## Your task
Wherever a line below holds the word "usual", copy that line.
::::::::
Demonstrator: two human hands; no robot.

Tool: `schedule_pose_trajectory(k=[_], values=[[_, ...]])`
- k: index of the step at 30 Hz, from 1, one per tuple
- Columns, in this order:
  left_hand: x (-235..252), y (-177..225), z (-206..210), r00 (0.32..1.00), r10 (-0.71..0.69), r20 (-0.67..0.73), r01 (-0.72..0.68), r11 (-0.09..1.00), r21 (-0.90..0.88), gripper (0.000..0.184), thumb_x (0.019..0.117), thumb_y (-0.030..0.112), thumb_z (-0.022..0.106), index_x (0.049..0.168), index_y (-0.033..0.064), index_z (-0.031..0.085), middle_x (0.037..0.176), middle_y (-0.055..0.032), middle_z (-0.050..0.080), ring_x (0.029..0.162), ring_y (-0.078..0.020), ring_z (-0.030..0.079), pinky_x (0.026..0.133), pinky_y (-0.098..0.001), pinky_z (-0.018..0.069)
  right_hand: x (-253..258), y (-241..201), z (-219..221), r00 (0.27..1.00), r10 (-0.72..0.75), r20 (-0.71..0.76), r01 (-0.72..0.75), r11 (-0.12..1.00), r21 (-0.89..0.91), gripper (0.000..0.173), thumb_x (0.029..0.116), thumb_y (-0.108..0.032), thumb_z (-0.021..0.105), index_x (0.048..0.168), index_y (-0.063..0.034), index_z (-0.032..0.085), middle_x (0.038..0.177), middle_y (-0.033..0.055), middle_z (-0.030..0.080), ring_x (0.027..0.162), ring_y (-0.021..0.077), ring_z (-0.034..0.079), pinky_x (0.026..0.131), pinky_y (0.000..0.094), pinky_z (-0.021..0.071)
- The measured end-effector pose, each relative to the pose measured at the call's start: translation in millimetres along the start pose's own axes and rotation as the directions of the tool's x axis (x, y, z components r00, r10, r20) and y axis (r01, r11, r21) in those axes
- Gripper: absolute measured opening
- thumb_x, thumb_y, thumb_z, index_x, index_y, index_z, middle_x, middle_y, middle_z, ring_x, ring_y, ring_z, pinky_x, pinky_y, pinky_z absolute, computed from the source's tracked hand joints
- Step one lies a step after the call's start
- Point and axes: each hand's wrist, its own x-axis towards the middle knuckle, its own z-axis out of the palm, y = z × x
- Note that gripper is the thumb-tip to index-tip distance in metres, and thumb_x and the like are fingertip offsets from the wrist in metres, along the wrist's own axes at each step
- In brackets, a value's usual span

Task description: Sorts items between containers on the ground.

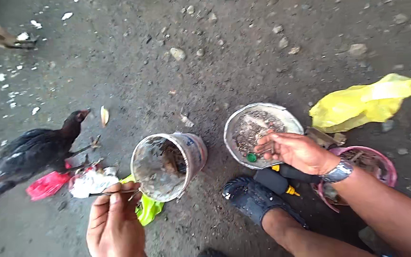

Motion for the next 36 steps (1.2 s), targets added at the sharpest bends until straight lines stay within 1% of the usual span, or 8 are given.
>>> schedule_pose_trajectory(k=[4, 7, 13, 17, 21, 25, 30, 36], values=[[15.1, -44.0, -96.1, 0.914, -0.217, -0.343, 0.351, 0.847, 0.4, 0.028, 0.1085, 0.013, 0.046, 0.129, -0.0035, 0.057, 0.1, -0.0104, 0.07, 0.08, -0.0143, 0.068, 0.069, -0.0328, 0.0582, -1.2, 6.0, -4.3, 1.0, 0.013, -0.01, -0.012, 1.0, 0.023, 0.054, 0.1109, -0.035, 0.025, 0.132, -0.0042, 0.064, 0.124, 0.0178, 0.07, 0.099, 0.025, 0.072, 0.084, 0.0365, 0.0605], [12.6, -67.4, -129.6, 0.788, -0.334, -0.517, 0.561, 0.735, 0.381, 0.029, 0.1077, 0.016, 0.052, 0.129, -0.0012, 0.061, 0.104, -0.0147, 0.071, 0.08, -0.0196, 0.068, 0.069, -0.0367, 0.0559, 3.2, 14.0, -3.1, 0.998, 0.04, -0.041, -0.04, 0.999, 0.005, 0.053, 0.1111, -0.037, 0.024, 0.127, -0.0075, 0.066, 0.116, 0.014, 0.072, 0.092, 0.0192, 0.073, 0.079, 0.0303, 0.0616], [8.0, -99.8, -137.7, 0.816, -0.284, -0.503, 0.534, 0.702, 0.47, 0.04, 0.1051, 0.023, 0.059, 0.137, 0.0, 0.06, 0.129, -0.0213, 0.066, 0.108, -0.0312, 0.068, 0.092, -0.0528, 0.0558, 3.9, 14.8, 2.7, 0.997, 0.027, -0.078, -0.032, 0.998, -0.061, 0.044, 0.108, -0.04, 0.041, 0.106, -0.0111, 0.073, 0.091, 0.007, 0.071, 0.075, 0.0136, 0.07, 0.07, 0.0266, 0.0611], [-2.2, -26.3, -79.9, 0.937, -0.026, -0.349, 0.147, 0.935, 0.324, 0.027, 0.1054, 0.016, 0.055, 0.126, -0.0004, 0.062, 0.102, -0.0076, 0.071, 0.077, -0.0135, 0.067, 0.066, -0.0296, 0.0575, -4.1, 7.1, 31.4, 0.997, 0.028, -0.072, -0.037, 0.99, -0.134, 0.044, 0.1093, -0.031, 0.037, 0.11, -0.0048, 0.072, 0.088, 0.0083, 0.07, 0.071, 0.0161, 0.067, 0.069, 0.0315, 0.0605], [-30.6, 42.7, 25.8, 0.922, 0.231, 0.31, -0.23, 0.972, -0.04, 0.016, 0.103, 0.028, 0.063, 0.114, 0.0203, 0.072, 0.094, 0.0039, 0.074, 0.072, -0.0069, 0.068, 0.062, -0.0219, 0.0584, -10.2, 7.5, 42.2, 0.997, 0.08, 0.013, -0.079, 0.993, -0.088, 0.054, 0.1104, -0.042, 0.032, 0.133, -0.0062, 0.066, 0.093, 0.0082, 0.07, 0.079, 0.0167, 0.068, 0.079, 0.0366, 0.0595], [-74.9, 21.3, 128.1, 0.762, -0.003, 0.647, -0.175, 0.962, 0.21, 0.033, 0.0919, 0.03, 0.078, 0.115, 0.0072, 0.073, 0.103, -0.0022, 0.075, 0.086, -0.0127, 0.074, 0.071, -0.0309, 0.0661, -12.7, 7.5, 49.0, 0.994, 0.071, 0.084, -0.069, 0.997, -0.033, 0.06, 0.11, -0.047, 0.026, 0.135, -0.0076, 0.065, 0.101, 0.0083, 0.071, 0.085, 0.016, 0.069, 0.082, 0.0352, 0.059], [-98.5, -25.4, 177.1, 0.791, -0.125, 0.599, -0.164, 0.9, 0.405, 0.016, 0.0897, 0.028, 0.079, 0.102, 0.0166, 0.078, 0.093, 0.0059, 0.074, 0.078, -0.0035, 0.071, 0.072, -0.0231, 0.0628, -14.6, 8.6, 40.4, 0.997, 0.023, 0.078, -0.025, 0.999, 0.021, 0.063, 0.1101, -0.048, 0.027, 0.134, -0.0047, 0.066, 0.112, 0.0107, 0.072, 0.089, 0.0138, 0.068, 0.082, 0.0309, 0.0573], [-89.5, -25.5, 174.2, 0.721, -0.421, 0.55, 0.368, 0.906, 0.211, 0.016, 0.0988, 0.014, 0.068, 0.104, 0.0018, 0.077, 0.085, -0.009, 0.076, 0.069, -0.0169, 0.072, 0.062, -0.0302, 0.0619, -16.2, 4.7, 29.3, 0.996, -0.029, 0.086, 0.026, 0.999, 0.031, 0.05, 0.1083, -0.039, 0.041, 0.131, -0.0047, 0.069, 0.101, 0.0115, 0.074, 0.086, 0.0159, 0.071, 0.079, 0.0309, 0.0593]])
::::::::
## Answer space
- In brackets, a value's usual span
Motion for the next 36 steps (1.2 s), targets added at the sharpest bends until straight lines stay within 1% of the usual span, or 8 are given.

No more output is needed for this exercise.